Assignment → Where in the records does the word "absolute" appear? Copy each line that holds it.

BEGIN Exercise data

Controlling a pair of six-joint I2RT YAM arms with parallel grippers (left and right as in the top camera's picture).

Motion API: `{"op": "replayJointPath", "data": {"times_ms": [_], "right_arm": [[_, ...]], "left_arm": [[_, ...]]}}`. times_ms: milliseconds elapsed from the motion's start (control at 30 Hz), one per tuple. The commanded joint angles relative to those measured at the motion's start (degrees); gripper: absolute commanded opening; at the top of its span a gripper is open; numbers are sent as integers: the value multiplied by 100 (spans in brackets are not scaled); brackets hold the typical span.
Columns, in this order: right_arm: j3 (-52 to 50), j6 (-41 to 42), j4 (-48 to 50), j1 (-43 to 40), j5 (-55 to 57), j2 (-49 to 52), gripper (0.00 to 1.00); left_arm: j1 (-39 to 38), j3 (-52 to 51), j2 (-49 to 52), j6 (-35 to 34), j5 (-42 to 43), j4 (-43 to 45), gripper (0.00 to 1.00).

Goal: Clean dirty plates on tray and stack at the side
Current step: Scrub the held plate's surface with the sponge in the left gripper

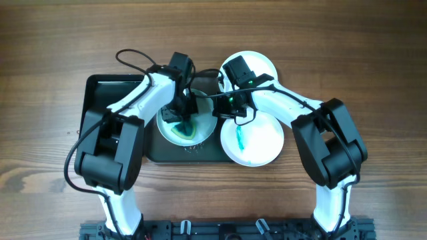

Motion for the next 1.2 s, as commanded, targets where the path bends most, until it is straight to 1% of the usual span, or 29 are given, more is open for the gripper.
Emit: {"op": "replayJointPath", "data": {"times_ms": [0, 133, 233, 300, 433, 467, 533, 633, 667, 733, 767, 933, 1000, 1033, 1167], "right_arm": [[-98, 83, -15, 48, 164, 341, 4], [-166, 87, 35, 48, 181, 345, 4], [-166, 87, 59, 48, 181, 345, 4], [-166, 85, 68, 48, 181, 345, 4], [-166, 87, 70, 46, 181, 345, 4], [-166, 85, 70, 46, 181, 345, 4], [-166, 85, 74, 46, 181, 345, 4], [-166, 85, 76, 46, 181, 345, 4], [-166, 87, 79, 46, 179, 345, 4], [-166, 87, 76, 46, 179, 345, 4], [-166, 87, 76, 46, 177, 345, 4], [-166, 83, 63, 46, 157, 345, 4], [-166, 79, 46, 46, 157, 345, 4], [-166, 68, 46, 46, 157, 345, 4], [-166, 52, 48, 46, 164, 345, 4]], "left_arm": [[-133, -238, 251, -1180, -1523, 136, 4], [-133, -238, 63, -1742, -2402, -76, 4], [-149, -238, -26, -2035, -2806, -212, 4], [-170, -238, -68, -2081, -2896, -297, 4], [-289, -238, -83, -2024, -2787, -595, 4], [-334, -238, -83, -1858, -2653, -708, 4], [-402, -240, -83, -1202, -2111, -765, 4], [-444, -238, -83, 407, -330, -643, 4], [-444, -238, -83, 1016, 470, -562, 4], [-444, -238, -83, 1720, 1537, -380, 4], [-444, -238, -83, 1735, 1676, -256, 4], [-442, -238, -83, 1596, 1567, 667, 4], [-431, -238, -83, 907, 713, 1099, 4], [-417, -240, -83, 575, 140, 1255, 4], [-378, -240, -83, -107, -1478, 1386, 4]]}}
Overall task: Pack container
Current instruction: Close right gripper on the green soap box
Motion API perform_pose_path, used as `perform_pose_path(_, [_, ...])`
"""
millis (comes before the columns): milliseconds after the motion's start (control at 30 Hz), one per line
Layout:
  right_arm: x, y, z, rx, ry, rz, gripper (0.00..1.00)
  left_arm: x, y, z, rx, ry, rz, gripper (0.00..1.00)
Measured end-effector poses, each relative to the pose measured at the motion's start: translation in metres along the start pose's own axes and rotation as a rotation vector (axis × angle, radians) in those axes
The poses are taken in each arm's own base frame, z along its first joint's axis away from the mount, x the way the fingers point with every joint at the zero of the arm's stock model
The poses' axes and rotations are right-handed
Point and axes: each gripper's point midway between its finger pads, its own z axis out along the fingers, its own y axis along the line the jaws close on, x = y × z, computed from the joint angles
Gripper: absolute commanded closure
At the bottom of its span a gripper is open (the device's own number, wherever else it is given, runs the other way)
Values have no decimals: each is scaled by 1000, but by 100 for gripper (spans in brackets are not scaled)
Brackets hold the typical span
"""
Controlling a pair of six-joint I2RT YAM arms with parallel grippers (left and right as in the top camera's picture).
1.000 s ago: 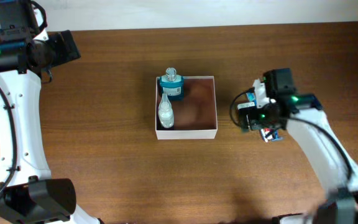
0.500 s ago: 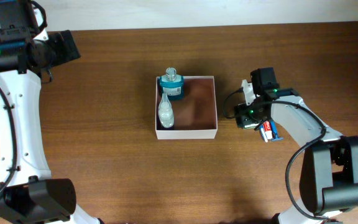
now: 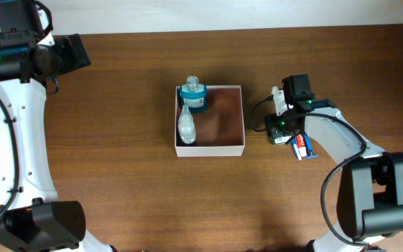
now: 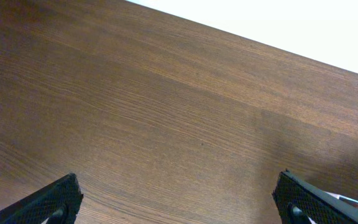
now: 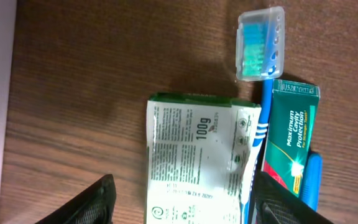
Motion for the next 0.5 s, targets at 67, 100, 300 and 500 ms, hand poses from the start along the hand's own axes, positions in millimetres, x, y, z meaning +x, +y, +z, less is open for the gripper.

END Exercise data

Solved exercise →
Motion API: `{"op": "replayJointPath", "data": {"times_ms": [_], "right_arm": [[_, ...]], "left_arm": [[_, ...]]}}`. times_ms: milliseconds elapsed from the motion's start (control at 30 Hz), one per tuple. The commanded joint angles relative to those measured at the motion's start (degrees); gripper: absolute commanded opening; at the top of its span a gripper is open; numbers are sent as integers: the value multiplied by 100 (spans in brackets are not scaled); brackets hold the typical span.
Gripper: absolute commanded closure

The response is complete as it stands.